▶ [What you are asked to do]:
When you reach the line containing "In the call" in the entries below, start writing out each line exactly, and stop after the line containing "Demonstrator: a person".

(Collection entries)
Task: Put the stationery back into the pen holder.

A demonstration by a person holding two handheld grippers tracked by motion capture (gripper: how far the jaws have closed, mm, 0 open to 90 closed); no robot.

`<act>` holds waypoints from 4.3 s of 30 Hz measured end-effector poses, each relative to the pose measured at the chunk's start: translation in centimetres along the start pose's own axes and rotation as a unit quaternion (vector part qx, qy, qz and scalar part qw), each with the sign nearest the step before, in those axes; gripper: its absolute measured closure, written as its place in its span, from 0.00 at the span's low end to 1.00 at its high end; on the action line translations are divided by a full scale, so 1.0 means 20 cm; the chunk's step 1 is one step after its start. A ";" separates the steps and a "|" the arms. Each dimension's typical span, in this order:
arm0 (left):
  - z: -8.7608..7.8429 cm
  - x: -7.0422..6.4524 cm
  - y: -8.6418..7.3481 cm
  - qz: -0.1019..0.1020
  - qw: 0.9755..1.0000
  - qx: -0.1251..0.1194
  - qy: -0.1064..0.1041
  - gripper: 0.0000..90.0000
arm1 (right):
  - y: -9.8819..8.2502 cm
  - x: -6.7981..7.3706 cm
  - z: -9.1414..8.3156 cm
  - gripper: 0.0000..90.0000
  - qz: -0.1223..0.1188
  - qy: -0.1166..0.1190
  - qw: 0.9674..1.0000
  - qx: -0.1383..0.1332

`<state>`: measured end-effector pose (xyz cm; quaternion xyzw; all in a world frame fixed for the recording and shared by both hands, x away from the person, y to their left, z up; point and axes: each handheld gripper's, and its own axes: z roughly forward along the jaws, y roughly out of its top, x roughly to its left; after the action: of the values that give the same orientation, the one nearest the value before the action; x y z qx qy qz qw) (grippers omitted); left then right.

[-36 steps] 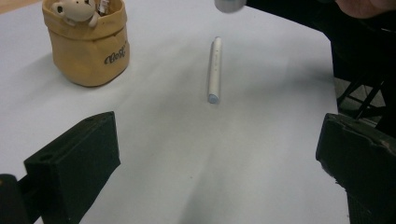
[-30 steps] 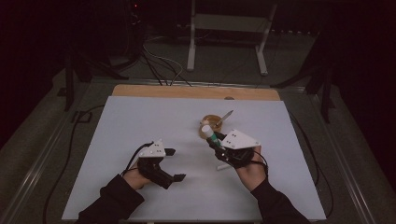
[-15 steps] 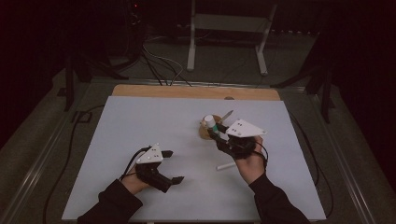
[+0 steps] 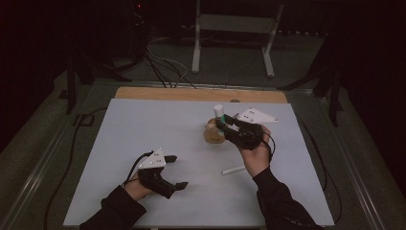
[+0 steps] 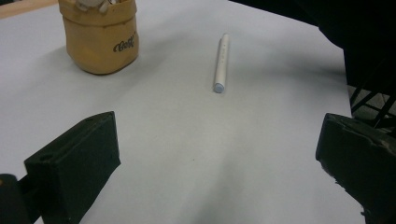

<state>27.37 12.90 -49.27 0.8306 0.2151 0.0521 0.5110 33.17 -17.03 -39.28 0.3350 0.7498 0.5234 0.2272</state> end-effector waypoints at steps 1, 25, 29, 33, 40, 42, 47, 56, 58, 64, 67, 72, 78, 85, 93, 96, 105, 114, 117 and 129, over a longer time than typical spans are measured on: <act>0.00 0.00 0.00 0.000 1.000 0.000 0.000 0.00 | 0.00 0.00 0.00 0.73 0.000 0.000 1.000 0.000; 0.01 0.00 0.00 -0.006 1.000 -0.002 -0.005 0.00 | 0.04 -0.16 0.21 0.73 0.038 -0.040 0.998 0.031; 0.00 0.00 0.00 -0.006 1.000 -0.004 -0.005 0.00 | 0.03 -0.17 0.25 0.73 0.042 -0.047 0.997 0.036; 0.00 0.00 0.00 -0.007 1.000 -0.004 -0.005 0.00 | 0.01 -0.18 0.28 0.73 0.047 -0.054 0.997 0.043; 0.00 0.00 0.00 -0.007 1.000 -0.005 -0.007 0.00 | -0.04 -0.21 0.34 0.73 0.065 -0.066 0.995 0.048; 0.00 0.00 0.00 -0.008 1.000 -0.005 -0.007 0.00 | -0.05 -0.22 0.35 0.73 0.072 -0.067 0.994 0.046; 0.00 0.00 0.00 -0.009 1.000 -0.006 -0.007 0.00 | -0.08 -0.23 0.37 0.73 0.082 -0.072 0.993 0.047; -0.01 0.01 0.00 -0.011 1.000 -0.005 -0.004 0.00 | -0.11 -0.23 0.42 0.73 0.088 -0.081 0.991 0.052; 0.00 0.01 0.00 -0.012 1.000 -0.004 -0.004 0.00 | -0.13 -0.23 0.43 0.73 0.094 -0.082 0.991 0.053; -0.01 0.00 0.00 -0.006 1.000 -0.004 -0.006 0.00 | -0.15 -0.23 0.44 0.72 0.104 -0.082 0.990 0.054; -0.01 0.00 0.00 -0.007 1.000 -0.005 -0.006 0.00 | -0.16 -0.23 0.45 0.72 0.109 -0.085 0.989 0.056; 0.00 0.00 0.00 -0.006 1.000 -0.002 -0.005 0.00 | -0.18 -0.24 0.44 0.72 0.121 -0.079 0.988 0.056; 0.00 0.00 0.00 -0.008 1.000 -0.003 -0.006 0.00 | -0.15 -0.24 0.38 0.51 0.121 -0.069 0.990 0.020; 0.00 -0.01 0.01 -0.010 1.000 -0.002 -0.010 0.00 | -0.08 -0.22 0.27 0.21 0.122 -0.024 0.992 -0.014; 0.02 -0.01 0.05 -0.023 0.999 0.003 -0.023 0.00 | -0.02 -0.17 0.10 0.03 0.099 0.052 0.993 -0.027; 0.03 0.00 0.07 -0.031 0.999 0.006 -0.029 0.00 | -0.02 -0.17 0.02 0.03 0.100 0.066 0.992 -0.026; 0.05 -0.02 0.14 -0.025 0.999 -0.003 -0.034 0.00 | -0.10 -0.18 -0.09 0.03 0.114 0.071 0.991 -0.013; 0.12 -0.03 0.20 -0.018 0.999 -0.002 -0.036 0.00 | -0.17 -0.12 -0.18 0.03 0.088 0.072 0.993 -0.016; 0.14 -0.04 0.22 -0.017 0.999 -0.001 -0.035 0.00 | -0.18 -0.12 -0.19 0.03 0.090 0.073 0.993 -0.020; 0.25 -0.05 0.26 -0.018 0.999 0.004 -0.043 0.00 | -0.18 -0.14 -0.25 0.03 0.099 0.062 0.993 -0.029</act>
<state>29.59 6.37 -46.85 0.8303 0.2076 0.0062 0.5172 30.54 -23.10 -40.94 0.3679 0.7100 0.5846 0.1369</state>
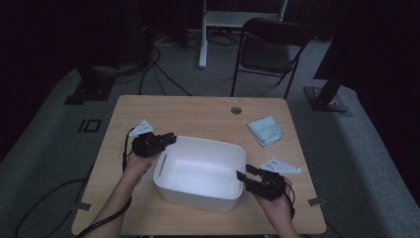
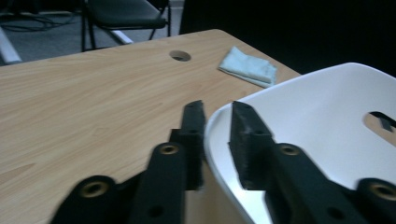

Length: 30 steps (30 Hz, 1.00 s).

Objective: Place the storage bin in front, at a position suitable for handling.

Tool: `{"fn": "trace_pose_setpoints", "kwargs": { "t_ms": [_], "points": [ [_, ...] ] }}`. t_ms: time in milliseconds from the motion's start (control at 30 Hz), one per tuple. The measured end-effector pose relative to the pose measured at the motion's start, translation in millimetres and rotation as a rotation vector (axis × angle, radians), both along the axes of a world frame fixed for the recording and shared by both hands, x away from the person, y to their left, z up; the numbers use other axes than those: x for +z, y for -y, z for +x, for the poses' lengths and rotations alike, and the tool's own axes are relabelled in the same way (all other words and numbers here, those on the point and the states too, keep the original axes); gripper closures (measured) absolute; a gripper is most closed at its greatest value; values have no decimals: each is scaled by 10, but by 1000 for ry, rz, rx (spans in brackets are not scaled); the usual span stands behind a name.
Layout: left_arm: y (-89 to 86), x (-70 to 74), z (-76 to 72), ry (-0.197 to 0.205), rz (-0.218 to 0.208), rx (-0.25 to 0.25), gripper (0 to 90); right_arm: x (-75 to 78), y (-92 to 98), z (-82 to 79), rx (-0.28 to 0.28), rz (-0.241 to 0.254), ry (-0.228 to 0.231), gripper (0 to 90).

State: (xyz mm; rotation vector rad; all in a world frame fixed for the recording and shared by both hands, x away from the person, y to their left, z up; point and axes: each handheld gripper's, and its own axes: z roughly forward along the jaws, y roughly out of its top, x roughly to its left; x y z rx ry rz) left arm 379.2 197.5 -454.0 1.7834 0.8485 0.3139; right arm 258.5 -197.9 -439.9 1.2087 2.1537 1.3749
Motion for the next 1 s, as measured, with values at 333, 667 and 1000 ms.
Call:
{"fn": "trace_pose_setpoints", "kwargs": {
  "t_ms": [333,667,1000],
  "points": [
    [-12,12,-47,14,27,15,821,29,-7,53,-19,-35,-14,621],
    [-37,11,-158,38,51,47,818,43,-2,164,-30,-31,-16,677],
    [-71,10,-288,43,54,74,810,61,-4,337,-32,-45,-18,720]
  ]
}}
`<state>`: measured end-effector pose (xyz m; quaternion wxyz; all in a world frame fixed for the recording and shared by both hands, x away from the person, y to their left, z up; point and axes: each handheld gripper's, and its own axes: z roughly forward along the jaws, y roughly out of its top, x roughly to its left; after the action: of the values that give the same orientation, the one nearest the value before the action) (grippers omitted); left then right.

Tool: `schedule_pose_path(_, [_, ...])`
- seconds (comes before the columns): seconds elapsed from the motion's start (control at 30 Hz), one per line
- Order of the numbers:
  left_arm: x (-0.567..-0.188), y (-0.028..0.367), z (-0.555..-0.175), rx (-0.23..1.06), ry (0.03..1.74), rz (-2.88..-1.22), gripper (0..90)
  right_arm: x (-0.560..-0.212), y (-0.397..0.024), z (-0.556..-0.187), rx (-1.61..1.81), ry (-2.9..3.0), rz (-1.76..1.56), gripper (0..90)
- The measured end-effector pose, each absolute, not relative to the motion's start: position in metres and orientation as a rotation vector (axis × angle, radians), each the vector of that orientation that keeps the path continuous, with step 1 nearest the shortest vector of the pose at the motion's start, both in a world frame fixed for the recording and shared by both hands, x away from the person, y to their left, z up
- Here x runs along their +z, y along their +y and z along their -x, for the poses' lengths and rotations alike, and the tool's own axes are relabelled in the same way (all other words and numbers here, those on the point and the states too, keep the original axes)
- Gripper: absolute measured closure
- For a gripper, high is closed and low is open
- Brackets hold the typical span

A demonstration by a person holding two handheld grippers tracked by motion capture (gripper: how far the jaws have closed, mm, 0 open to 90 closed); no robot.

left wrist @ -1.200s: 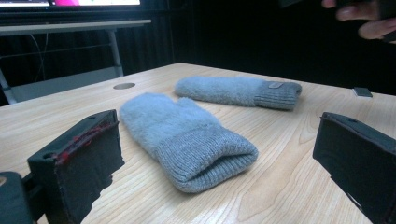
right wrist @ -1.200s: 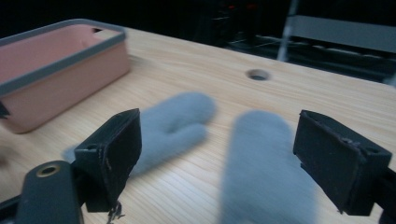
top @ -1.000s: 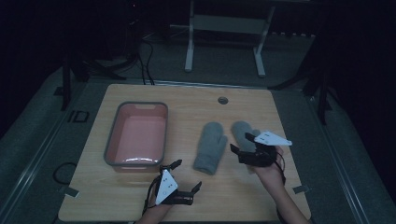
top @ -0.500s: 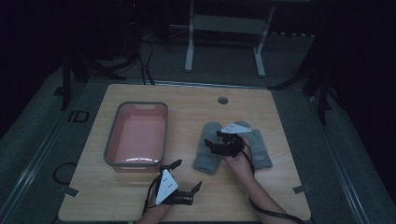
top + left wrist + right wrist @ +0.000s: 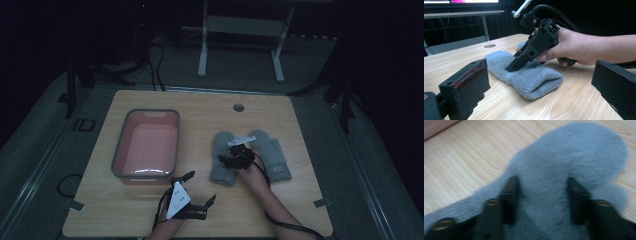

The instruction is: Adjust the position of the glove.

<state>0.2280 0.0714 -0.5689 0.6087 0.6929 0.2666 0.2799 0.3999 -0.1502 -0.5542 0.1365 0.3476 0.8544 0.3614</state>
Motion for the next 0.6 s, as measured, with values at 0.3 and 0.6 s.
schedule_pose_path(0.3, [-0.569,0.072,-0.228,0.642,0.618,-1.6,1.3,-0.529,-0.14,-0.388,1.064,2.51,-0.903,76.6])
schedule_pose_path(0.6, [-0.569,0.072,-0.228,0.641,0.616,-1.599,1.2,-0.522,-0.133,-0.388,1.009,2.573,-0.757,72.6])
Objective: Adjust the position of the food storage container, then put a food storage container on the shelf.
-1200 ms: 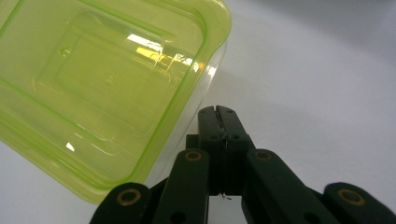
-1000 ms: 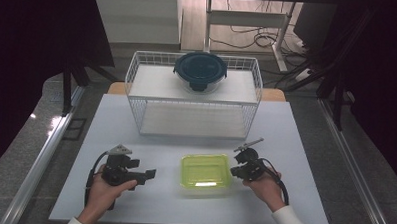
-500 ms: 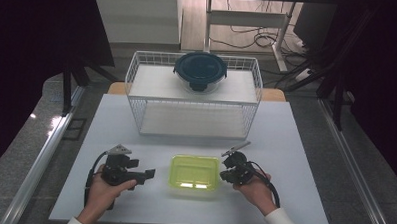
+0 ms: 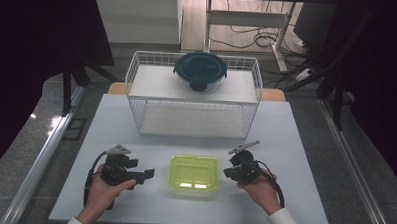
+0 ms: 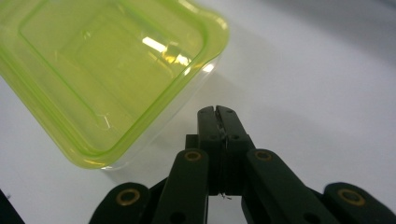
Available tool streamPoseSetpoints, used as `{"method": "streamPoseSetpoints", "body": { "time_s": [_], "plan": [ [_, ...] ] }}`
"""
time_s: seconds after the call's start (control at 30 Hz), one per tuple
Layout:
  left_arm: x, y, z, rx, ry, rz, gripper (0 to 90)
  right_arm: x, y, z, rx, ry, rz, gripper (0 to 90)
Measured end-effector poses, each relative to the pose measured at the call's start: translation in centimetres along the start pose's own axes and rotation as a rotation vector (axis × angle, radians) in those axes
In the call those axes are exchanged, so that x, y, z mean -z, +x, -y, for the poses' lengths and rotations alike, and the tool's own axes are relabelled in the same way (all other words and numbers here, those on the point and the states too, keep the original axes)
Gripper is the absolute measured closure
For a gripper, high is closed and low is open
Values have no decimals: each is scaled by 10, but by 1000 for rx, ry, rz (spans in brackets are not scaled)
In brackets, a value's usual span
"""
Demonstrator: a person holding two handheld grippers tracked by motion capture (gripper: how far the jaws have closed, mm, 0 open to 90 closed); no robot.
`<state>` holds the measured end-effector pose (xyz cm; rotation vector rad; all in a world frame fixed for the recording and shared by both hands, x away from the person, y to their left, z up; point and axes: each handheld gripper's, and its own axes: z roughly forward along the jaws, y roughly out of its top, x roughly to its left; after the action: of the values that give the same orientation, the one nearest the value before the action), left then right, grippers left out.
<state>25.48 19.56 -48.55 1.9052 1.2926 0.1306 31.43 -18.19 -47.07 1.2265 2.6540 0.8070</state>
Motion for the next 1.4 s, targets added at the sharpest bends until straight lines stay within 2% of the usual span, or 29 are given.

▶ [Written answer]:
In the call those axes are exchanged, so that x, y, z mean -z, +x, -y, for the poses' lengths and rotations alike, and the tool's own axes are relabelled in the same way (all other words and numbers here, those on the point and the states too, keep the original axes)
Gripper is the absolute measured closure
For a gripper, high is closed and low is open
Values have no decimals: each is scaled by 10, but by 1000 for rx, ry, rz (spans in brackets are not scaled)
In brackets, a value's usual span
"""
Demonstrator: a person holding two handheld grippers tracked by motion capture (gripper: how far the jaws have closed, mm, 0 open to 90 closed); no robot.

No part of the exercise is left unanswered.